Please output the data exactly, minus pictures.

**DATA SEGMENT:**
== == ==

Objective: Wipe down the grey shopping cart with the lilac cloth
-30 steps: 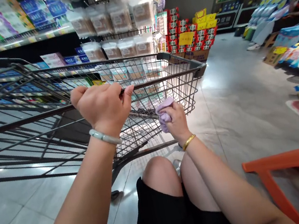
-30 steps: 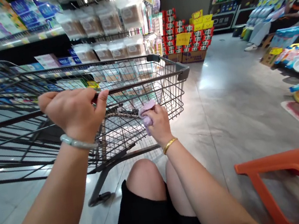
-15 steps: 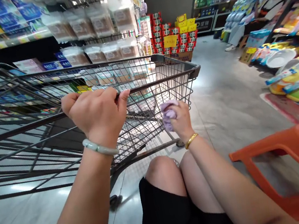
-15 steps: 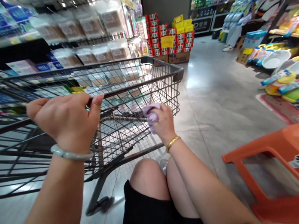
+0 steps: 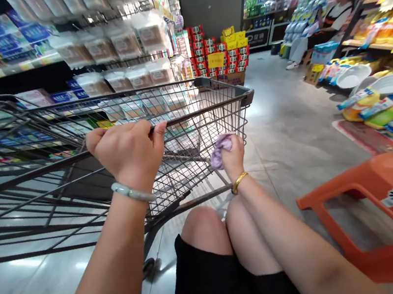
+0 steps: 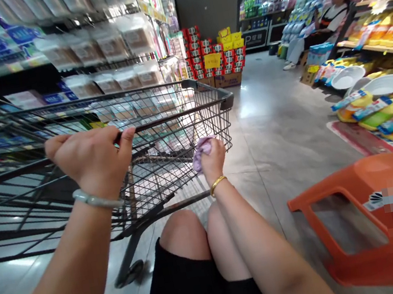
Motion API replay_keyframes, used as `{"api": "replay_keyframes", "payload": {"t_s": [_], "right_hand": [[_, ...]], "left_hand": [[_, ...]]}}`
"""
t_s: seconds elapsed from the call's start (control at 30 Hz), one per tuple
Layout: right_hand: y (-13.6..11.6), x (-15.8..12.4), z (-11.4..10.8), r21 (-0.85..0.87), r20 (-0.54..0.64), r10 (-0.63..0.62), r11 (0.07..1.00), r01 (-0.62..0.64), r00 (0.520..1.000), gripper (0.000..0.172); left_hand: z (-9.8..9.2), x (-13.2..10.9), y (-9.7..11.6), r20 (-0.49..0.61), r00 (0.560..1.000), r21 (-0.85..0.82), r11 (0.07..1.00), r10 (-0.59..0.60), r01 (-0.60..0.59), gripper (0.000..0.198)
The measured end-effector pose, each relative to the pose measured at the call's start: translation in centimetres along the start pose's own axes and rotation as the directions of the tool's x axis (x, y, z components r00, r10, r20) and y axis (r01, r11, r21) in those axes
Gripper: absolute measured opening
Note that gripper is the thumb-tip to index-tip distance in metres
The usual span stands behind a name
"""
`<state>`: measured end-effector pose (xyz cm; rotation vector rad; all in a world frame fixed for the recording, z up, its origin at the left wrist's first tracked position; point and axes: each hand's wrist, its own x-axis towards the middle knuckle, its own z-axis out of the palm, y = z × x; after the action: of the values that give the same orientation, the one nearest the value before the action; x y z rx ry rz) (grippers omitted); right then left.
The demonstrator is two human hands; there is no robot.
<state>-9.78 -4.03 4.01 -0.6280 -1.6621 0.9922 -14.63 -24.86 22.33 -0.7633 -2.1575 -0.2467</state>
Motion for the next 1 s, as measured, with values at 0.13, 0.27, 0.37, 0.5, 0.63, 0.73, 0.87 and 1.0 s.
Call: {"api": "replay_keyframes", "payload": {"t_s": [0.13, 0.27, 0.37, 0.5, 0.63, 0.73, 0.87, 1.0], "right_hand": [[-0.9, -1.5, 1.3, 0.055, 0.08, -0.022, 0.998, 0.018, 0.997, 0.032], [-0.6, -0.1, 0.4, 0.005, -0.029, 0.003, 1.0, -0.002, 1.0, 0.027], [-0.1, 0.7, -0.1, -0.02, -0.078, 0.004, 1.0, -0.005, 0.997, 0.024], [0.3, -0.3, -0.1, -0.034, -0.036, -0.042, 0.999, 0.04, 0.998, 0.024], [0.6, -0.5, -0.6, 0.009, 0.053, -0.043, 0.999, 0.042, 0.998, 0.024], [0.7, 0.6, -1.0, 0.036, 0.065, -0.019, 0.999, 0.017, 0.998, 0.024], [1.0, 1.7, -0.9, 0.035, 0.085, -0.004, 0.999, 0.001, 0.996, 0.021], [1.0, 2.2, -0.8, 0.044, 0.084, 0.009, 0.999, -0.013, 0.996, 0.023]], "left_hand": [[0.2, 0.0, -0.3, 0.02, 1.0, -0.076, 0.997, -0.003, 0.005, 0.052], [0.4, -0.1, -0.5, -0.007, 1.0, -0.081, 0.997, 0.009, -0.009, 0.05], [0.5, -0.1, -0.5, -0.016, 0.999, -0.063, 0.997, 0.031, -0.032, 0.047], [0.3, -0.3, -0.3, -0.035, 0.999, -0.062, 0.997, 0.038, -0.041, 0.047], [0.0, -0.5, -0.4, -0.052, 0.999, -0.099, 0.995, 0.011, -0.016, 0.045], [0.1, -0.4, -0.5, -0.04, 0.999, -0.099, 0.995, 0.008, -0.012, 0.045], [0.4, 0.1, -0.4, -0.064, 0.997, -0.008, 0.999, 0.051, -0.052, 0.046], [0.7, 0.6, 0.3, -0.081, 0.995, 0.002, 0.999, 0.054, -0.054, 0.049]]}}
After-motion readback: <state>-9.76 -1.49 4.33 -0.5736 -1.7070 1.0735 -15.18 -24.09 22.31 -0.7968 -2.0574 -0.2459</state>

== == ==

**EXERCISE RESPONSE:**
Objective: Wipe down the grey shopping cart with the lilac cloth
-30 steps: 
-30 steps: 
-15 steps: 
-15 steps: 
+0 steps: 
+0 steps: 
Motion API replay_keyframes, used as `{"api": "replay_keyframes", "payload": {"t_s": [_], "right_hand": [[_, ...]], "left_hand": [[_, ...]]}}`
"""
t_s: seconds elapsed from the call's start (control at 30 Hz), one per tuple
Layout: right_hand: y (-13.6..11.6), x (-15.8..12.4), z (-11.4..10.8), r21 (-0.85..0.87), r20 (-0.54..0.64), r10 (-0.63..0.62), r11 (0.07..1.00), r01 (-0.62..0.64), r00 (0.520..1.000), gripper (0.000..0.172); left_hand: z (-9.8..9.2), x (-13.2..10.9), y (-9.7..11.6), r20 (-0.49..0.61), r00 (0.560..1.000), r21 (-0.85..0.82), r11 (0.07..1.00), r10 (-0.59..0.60), r01 (-0.60..0.59), gripper (0.000..0.198)
The measured end-effector pose, each relative to the pose measured at the call's start: translation in centimetres along the start pose's own axes and rotation as the directions of the tool's x axis (x, y, z components r00, r10, r20) and y axis (r01, r11, r21) in those axes
Gripper: absolute measured opening
Note that gripper is the thumb-tip to index-tip distance in metres
The usual span stands behind a name
"""
`<state>`: measured end-effector pose (xyz cm; rotation vector rad; all in a world frame fixed for the recording, z up, its origin at the left wrist's first tracked position; point and axes: each hand's wrist, its own x-axis towards the middle knuckle, its own z-axis out of the palm, y = z × x; after the action: of the values that give the same orientation, the one nearest the value before the action; x y z rx ry rz) (grippers omitted); right then left.
The demonstrator is two human hands; there is no robot.
<state>-9.78 -4.03 4.01 -0.6280 -1.6621 0.9922 -14.63 -24.86 22.33 -0.7633 -2.1575 -0.2467</state>
Motion for the next 1 s, as measured, with values at 0.13, 0.27, 0.37, 0.5, 0.63, 0.73, 0.87 and 1.0 s.
Call: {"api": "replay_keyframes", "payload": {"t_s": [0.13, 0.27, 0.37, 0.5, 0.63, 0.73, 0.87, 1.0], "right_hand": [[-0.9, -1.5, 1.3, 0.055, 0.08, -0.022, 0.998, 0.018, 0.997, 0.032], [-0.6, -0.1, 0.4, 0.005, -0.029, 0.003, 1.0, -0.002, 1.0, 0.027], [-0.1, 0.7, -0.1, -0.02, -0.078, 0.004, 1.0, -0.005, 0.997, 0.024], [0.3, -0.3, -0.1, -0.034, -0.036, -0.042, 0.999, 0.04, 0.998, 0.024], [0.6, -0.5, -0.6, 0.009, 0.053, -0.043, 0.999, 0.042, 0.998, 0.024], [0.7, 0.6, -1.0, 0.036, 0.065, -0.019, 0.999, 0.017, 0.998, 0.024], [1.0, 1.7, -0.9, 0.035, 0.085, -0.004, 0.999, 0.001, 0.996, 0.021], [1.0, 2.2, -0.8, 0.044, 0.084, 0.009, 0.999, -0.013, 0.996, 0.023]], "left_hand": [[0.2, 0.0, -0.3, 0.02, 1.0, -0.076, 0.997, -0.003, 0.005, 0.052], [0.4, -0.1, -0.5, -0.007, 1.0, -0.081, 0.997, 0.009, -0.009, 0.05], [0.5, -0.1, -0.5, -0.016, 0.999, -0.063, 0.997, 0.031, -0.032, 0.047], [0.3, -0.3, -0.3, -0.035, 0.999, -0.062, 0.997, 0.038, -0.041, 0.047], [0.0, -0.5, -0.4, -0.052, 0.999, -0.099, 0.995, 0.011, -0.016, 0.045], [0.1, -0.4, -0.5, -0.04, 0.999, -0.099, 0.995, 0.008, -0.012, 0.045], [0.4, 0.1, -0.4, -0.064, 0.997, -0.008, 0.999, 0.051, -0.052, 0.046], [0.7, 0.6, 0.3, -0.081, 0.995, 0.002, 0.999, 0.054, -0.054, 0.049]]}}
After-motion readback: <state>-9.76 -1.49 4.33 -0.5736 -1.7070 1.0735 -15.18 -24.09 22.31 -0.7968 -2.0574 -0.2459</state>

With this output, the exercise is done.